At present, it is unknown how much the set of known disease associations hinders precision medicine and personal genomics. To bridge this knowledge gap, we integrated whole genome sequence data from global populations with results from thousands of GWAS and ran extensive computer simulations. These analyses (1) revealed novel empirical patterns at disease-associated loci, (2) identified multiple causes of how disease risks can be misestimated in global populations, and (3) examined different solutions to this problem (including alternative GWAS study designs and building genetic risk scores that correct for major sources of bias).
African risk allele frequencies differ from other continents
We tested whether there are any systematic biases in genetic estimates of disease risk by analyzing allele frequencies at 3036 GWAS loci for each continental population in the 1000 Genomes Project. Contrary to null expectations, mean risk allele frequencies are not the same for each population (Fig. 2a). Overall, African populations have significantly higher risk allele frequencies compared to non-African populations (mean difference + 1.15%, p value = 0.0213, paired Wilcoxon signed-rank test). Population-level differences in risk allele frequencies persist when disease associations are binned into seven different categories. Compared to other populations, African populations have the highest risk allele frequency for metabolic (p value = 0.0055), morphological (p value = 0.0949), cancer (p value = 0.1169), neurological (p value = 0.0995), and miscellaneous (p value = 0.3865, paired Wilcoxon signed-rank tests) diseases. African populations have intermediate frequencies of risk alleles at the loci that are associated with GI or liver diseases (p value = 0.6965) and lower frequencies of risk alleles at the loci that are associated with cardiovascular disease (p value = 0.0140, paired Wilcoxon signed-rank tests). These statistical comparisons reflect allele frequency differences at individual SNPs. Among non-African populations there is no underlying trend. Some of the continental patterns described here are at odds with clinical data (e.g., health disparities involving cardiovascular disease in African-Americans ). This discrepancy between clinical data and allele frequencies suggests that genetic disease risks may be misestimated for individuals with African ancestry.
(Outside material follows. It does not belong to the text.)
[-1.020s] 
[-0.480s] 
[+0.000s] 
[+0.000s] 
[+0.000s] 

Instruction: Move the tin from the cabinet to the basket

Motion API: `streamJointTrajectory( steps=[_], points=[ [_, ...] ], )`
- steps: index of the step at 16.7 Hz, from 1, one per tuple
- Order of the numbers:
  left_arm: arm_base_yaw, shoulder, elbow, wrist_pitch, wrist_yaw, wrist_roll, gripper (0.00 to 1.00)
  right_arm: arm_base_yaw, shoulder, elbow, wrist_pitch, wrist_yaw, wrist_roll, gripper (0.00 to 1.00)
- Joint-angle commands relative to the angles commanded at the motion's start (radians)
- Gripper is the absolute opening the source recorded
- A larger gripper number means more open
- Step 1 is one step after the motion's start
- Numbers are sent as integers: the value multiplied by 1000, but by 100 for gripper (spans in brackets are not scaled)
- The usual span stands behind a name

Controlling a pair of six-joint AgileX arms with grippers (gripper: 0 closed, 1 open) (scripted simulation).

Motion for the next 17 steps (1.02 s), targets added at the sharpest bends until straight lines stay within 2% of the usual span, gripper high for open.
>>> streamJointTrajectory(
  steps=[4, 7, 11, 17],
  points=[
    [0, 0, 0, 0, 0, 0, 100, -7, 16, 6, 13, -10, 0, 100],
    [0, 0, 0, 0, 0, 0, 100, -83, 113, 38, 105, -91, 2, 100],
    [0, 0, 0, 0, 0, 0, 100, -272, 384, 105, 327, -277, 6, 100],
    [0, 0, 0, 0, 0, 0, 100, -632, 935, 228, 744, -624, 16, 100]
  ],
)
Disease categories that have a larger proportion of ancestral alleles tend to have elevated risk allele frequencies in Africa (Fig. 2b). After binning GWAS loci by disease category, we find that the differences in the mean frequency of risk alleles between African and non-African populations are highly correlated with the proportion of risk alleles that are ancestral (r2 = 0.842). Accurate estimation of genetic disease risks across global populations may hinge upon knowledge of whether risk-increasing alleles are ancestral or derived.
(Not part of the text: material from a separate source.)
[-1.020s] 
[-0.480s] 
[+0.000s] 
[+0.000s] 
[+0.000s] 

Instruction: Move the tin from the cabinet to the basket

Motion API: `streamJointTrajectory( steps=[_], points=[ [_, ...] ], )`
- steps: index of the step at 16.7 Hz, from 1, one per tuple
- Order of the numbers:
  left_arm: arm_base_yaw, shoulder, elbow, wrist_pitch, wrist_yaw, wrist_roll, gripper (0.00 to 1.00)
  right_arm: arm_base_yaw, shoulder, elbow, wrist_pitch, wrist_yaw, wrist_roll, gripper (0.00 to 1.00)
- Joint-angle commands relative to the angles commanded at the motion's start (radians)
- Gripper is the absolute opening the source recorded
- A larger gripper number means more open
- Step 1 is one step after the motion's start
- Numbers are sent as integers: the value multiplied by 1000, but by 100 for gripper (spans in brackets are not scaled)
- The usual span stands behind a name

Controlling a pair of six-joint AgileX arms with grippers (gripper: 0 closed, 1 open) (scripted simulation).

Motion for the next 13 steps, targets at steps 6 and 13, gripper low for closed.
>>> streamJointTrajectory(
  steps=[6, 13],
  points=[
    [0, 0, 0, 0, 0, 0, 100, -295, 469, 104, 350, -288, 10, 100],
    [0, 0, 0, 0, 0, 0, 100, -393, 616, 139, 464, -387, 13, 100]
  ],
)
Ancestral and derived alleles yield different patterns of genetic disease risk
For loci that are not associated with any disease, the null expectation is that ancestral and derived allele frequencies will be broadly similar across global populations. Just because Homo sapiens emerged in Africa does not mean that African genomes have an excess of ancestral alleles—all human populations share the same evolutionary distance to chimpanzees. Due to the out-of-Africa bottleneck, African genomes are more likely to be heterozygous for derived alleles, and non-African genomes are more likely to be homozygous for derived alleles. Examining WGS data from the 1000 Genomes Project, we find that derived allele frequencies (DAF) are similar for each population (Fig. 3a). However, disease-associated loci need not exhibit the same pattern.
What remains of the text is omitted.